Problem details | Repeat the whole listing exactly as it appears.

Data for this task |
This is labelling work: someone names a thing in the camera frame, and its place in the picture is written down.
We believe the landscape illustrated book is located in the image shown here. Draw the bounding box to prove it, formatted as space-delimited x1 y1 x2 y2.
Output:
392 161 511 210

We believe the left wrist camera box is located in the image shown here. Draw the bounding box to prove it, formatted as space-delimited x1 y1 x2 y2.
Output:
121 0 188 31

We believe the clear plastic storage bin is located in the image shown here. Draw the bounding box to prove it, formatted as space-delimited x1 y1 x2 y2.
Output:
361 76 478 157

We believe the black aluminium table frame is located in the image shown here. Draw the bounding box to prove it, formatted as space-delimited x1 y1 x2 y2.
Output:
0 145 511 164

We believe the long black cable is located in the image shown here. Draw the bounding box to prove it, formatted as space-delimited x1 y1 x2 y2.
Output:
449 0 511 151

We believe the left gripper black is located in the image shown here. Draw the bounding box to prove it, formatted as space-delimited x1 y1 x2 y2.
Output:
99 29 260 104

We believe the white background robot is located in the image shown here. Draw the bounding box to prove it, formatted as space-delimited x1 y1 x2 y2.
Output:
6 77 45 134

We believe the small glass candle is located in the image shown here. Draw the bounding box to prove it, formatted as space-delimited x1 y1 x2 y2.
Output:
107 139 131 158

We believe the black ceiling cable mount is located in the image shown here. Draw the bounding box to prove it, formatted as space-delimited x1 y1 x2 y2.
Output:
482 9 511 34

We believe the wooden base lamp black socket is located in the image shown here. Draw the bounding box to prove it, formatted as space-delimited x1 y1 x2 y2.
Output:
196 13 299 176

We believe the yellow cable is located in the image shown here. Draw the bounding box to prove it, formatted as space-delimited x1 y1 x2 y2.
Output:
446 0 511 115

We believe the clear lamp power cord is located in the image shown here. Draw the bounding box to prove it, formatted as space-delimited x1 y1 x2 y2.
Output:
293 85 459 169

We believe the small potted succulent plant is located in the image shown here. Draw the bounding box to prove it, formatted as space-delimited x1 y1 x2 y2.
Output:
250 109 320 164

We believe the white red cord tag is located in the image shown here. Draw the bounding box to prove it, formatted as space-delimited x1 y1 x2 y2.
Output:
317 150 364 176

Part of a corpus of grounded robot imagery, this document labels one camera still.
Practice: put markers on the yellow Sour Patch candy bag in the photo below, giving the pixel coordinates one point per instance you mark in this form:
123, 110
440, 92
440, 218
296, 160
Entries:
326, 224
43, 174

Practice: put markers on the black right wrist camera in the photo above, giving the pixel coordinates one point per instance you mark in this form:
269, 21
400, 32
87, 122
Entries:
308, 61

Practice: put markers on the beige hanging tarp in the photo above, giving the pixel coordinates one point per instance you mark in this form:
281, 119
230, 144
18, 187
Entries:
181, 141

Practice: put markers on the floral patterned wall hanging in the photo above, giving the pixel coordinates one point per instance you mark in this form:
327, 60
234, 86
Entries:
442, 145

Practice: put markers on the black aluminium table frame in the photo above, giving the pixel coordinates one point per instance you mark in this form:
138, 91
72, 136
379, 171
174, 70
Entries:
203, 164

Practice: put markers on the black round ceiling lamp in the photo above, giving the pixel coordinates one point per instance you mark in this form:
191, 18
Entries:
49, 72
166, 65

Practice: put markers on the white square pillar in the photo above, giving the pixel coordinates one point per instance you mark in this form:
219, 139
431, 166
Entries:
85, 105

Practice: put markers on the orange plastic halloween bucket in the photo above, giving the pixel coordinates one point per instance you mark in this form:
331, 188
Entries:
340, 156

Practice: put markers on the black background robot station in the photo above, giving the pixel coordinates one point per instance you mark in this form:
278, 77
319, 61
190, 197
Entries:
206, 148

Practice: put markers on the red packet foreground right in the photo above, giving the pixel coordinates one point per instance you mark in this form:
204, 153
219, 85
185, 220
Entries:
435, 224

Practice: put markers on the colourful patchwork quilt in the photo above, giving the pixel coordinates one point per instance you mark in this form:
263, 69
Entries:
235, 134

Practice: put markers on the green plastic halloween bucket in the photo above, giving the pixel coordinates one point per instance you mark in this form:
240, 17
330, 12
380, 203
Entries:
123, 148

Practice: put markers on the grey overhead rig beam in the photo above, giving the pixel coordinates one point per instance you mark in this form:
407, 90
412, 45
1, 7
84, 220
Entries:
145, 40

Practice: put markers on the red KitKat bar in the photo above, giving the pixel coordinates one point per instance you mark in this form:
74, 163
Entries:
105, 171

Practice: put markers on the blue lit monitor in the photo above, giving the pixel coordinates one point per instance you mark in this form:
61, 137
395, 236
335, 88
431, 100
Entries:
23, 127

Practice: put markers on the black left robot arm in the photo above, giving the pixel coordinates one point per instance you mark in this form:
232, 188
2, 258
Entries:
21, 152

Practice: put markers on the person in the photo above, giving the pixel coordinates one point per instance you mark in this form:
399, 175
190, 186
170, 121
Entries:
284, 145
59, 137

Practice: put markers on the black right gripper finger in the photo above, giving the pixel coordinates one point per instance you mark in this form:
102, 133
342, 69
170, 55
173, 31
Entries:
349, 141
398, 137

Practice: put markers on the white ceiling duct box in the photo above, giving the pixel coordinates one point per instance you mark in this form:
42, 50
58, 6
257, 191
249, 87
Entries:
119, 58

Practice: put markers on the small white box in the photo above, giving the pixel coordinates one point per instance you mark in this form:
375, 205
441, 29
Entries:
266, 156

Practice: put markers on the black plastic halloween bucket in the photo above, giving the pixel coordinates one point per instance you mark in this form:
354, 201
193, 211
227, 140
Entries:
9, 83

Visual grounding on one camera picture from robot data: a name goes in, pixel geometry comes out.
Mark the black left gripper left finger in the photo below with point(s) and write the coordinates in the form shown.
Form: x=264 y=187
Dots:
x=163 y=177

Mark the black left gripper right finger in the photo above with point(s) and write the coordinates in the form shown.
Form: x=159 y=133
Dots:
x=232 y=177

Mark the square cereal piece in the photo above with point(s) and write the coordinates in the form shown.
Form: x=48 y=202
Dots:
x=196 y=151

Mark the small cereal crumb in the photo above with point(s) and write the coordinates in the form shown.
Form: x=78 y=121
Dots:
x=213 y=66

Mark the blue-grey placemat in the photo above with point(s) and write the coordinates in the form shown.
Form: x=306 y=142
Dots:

Output below |
This is labelling work: someone names a thing in the camera frame, and its place in the picture is written down.
We believe the landscape illustrated book is located in the image shown here. Draw the bounding box to prove it, formatted as space-delimited x1 y1 x2 y2.
Output:
392 161 511 210

We believe the left wrist camera box is located in the image shown here. Draw the bounding box to prove it, formatted as space-delimited x1 y1 x2 y2.
Output:
121 0 188 31

We believe the clear plastic storage bin is located in the image shown here. Draw the bounding box to prove it, formatted as space-delimited x1 y1 x2 y2.
Output:
361 76 478 157

We believe the black aluminium table frame is located in the image shown here. Draw the bounding box to prove it, formatted as space-delimited x1 y1 x2 y2.
Output:
0 145 511 164

We believe the long black cable is located in the image shown here. Draw the bounding box to prove it, formatted as space-delimited x1 y1 x2 y2.
Output:
449 0 511 151

We believe the left gripper black is located in the image shown here. Draw the bounding box to prove it, formatted as space-delimited x1 y1 x2 y2.
Output:
99 29 260 104

We believe the white background robot is located in the image shown here. Draw the bounding box to prove it, formatted as space-delimited x1 y1 x2 y2.
Output:
6 77 45 134

We believe the small glass candle is located in the image shown here. Draw the bounding box to prove it, formatted as space-delimited x1 y1 x2 y2.
Output:
107 139 131 158

We believe the black ceiling cable mount is located in the image shown here. Draw the bounding box to prove it, formatted as space-delimited x1 y1 x2 y2.
Output:
482 9 511 34

We believe the wooden base lamp black socket is located in the image shown here. Draw the bounding box to prove it, formatted as space-delimited x1 y1 x2 y2.
Output:
196 13 299 176

We believe the yellow cable is located in the image shown here. Draw the bounding box to prove it, formatted as space-delimited x1 y1 x2 y2.
Output:
446 0 511 115

We believe the clear lamp power cord is located in the image shown here. Draw the bounding box to prove it, formatted as space-delimited x1 y1 x2 y2.
Output:
293 85 459 169

We believe the small potted succulent plant is located in the image shown here. Draw the bounding box to prove it, formatted as space-delimited x1 y1 x2 y2.
Output:
250 109 320 164

We believe the white red cord tag is located in the image shown here. Draw the bounding box to prove it, formatted as space-delimited x1 y1 x2 y2.
Output:
317 150 364 176

Part of a corpus of grounded robot imagery, this document labels one camera still.
Practice: put markers on the yellow Sour Patch candy bag in the photo below, giving the pixel coordinates one point per instance you mark in this form:
123, 110
440, 92
440, 218
296, 160
Entries:
326, 224
43, 174

Practice: put markers on the black right wrist camera in the photo above, giving the pixel coordinates one point per instance you mark in this form:
269, 21
400, 32
87, 122
Entries:
308, 61

Practice: put markers on the beige hanging tarp in the photo above, giving the pixel coordinates one point per instance you mark in this form:
281, 119
230, 144
18, 187
Entries:
181, 141

Practice: put markers on the floral patterned wall hanging in the photo above, giving the pixel coordinates one point per instance you mark in this form:
327, 60
234, 86
Entries:
442, 145

Practice: put markers on the black aluminium table frame in the photo above, giving the pixel coordinates one point per instance you mark in this form:
138, 91
72, 136
379, 171
174, 70
Entries:
203, 164

Practice: put markers on the black round ceiling lamp in the photo above, giving the pixel coordinates one point per instance you mark in this form:
191, 18
Entries:
49, 72
166, 65

Practice: put markers on the white square pillar in the photo above, giving the pixel coordinates one point per instance you mark in this form:
219, 139
431, 166
Entries:
85, 105

Practice: put markers on the orange plastic halloween bucket in the photo above, giving the pixel coordinates one point per instance you mark in this form:
331, 188
Entries:
340, 156

Practice: put markers on the black background robot station in the photo above, giving the pixel coordinates one point per instance you mark in this form:
278, 77
319, 61
190, 197
Entries:
206, 148

Practice: put markers on the red packet foreground right in the photo above, giving the pixel coordinates one point per instance you mark in this form:
204, 153
219, 85
185, 220
Entries:
435, 224

Practice: put markers on the colourful patchwork quilt in the photo above, giving the pixel coordinates one point per instance you mark in this form:
263, 69
Entries:
235, 134

Practice: put markers on the green plastic halloween bucket in the photo above, giving the pixel coordinates one point per instance you mark in this form:
240, 17
330, 12
380, 203
Entries:
123, 148

Practice: put markers on the grey overhead rig beam in the photo above, giving the pixel coordinates one point per instance you mark in this form:
407, 90
412, 45
1, 7
84, 220
Entries:
145, 40

Practice: put markers on the red KitKat bar in the photo above, giving the pixel coordinates one point per instance you mark in this form:
74, 163
Entries:
105, 171

Practice: put markers on the blue lit monitor in the photo above, giving the pixel coordinates one point per instance you mark in this form:
61, 137
395, 236
335, 88
431, 100
Entries:
23, 127

Practice: put markers on the black left robot arm in the photo above, giving the pixel coordinates one point per instance you mark in this form:
232, 188
2, 258
Entries:
21, 152

Practice: put markers on the person in the photo above, giving the pixel coordinates one point per instance you mark in this form:
399, 175
190, 186
170, 121
Entries:
284, 145
59, 137

Practice: put markers on the black right gripper finger in the photo above, giving the pixel coordinates one point per instance you mark in this form:
102, 133
342, 69
170, 55
173, 31
Entries:
349, 141
398, 137

Practice: put markers on the white ceiling duct box in the photo above, giving the pixel coordinates one point per instance you mark in this form:
42, 50
58, 6
257, 191
249, 87
Entries:
119, 58

Practice: put markers on the small white box in the photo above, giving the pixel coordinates one point per instance you mark in this form:
375, 205
441, 29
Entries:
266, 156

Practice: put markers on the black plastic halloween bucket in the photo above, giving the pixel coordinates one point per instance you mark in this form:
354, 201
193, 211
227, 140
Entries:
9, 83

Visual grounding on one camera picture from robot data: a name goes in, pixel geometry comes out.
Mark the black left gripper left finger in the photo below with point(s) and write the coordinates in the form shown.
Form: x=264 y=187
Dots:
x=163 y=177

Mark the black left gripper right finger in the photo above with point(s) and write the coordinates in the form shown.
Form: x=159 y=133
Dots:
x=232 y=177

Mark the square cereal piece in the photo above with point(s) and write the coordinates in the form shown.
Form: x=48 y=202
Dots:
x=196 y=151

Mark the small cereal crumb in the photo above with point(s) and write the coordinates in the form shown.
Form: x=78 y=121
Dots:
x=213 y=66

Mark the blue-grey placemat in the photo above with point(s) and write the coordinates in the form shown.
Form: x=306 y=142
Dots:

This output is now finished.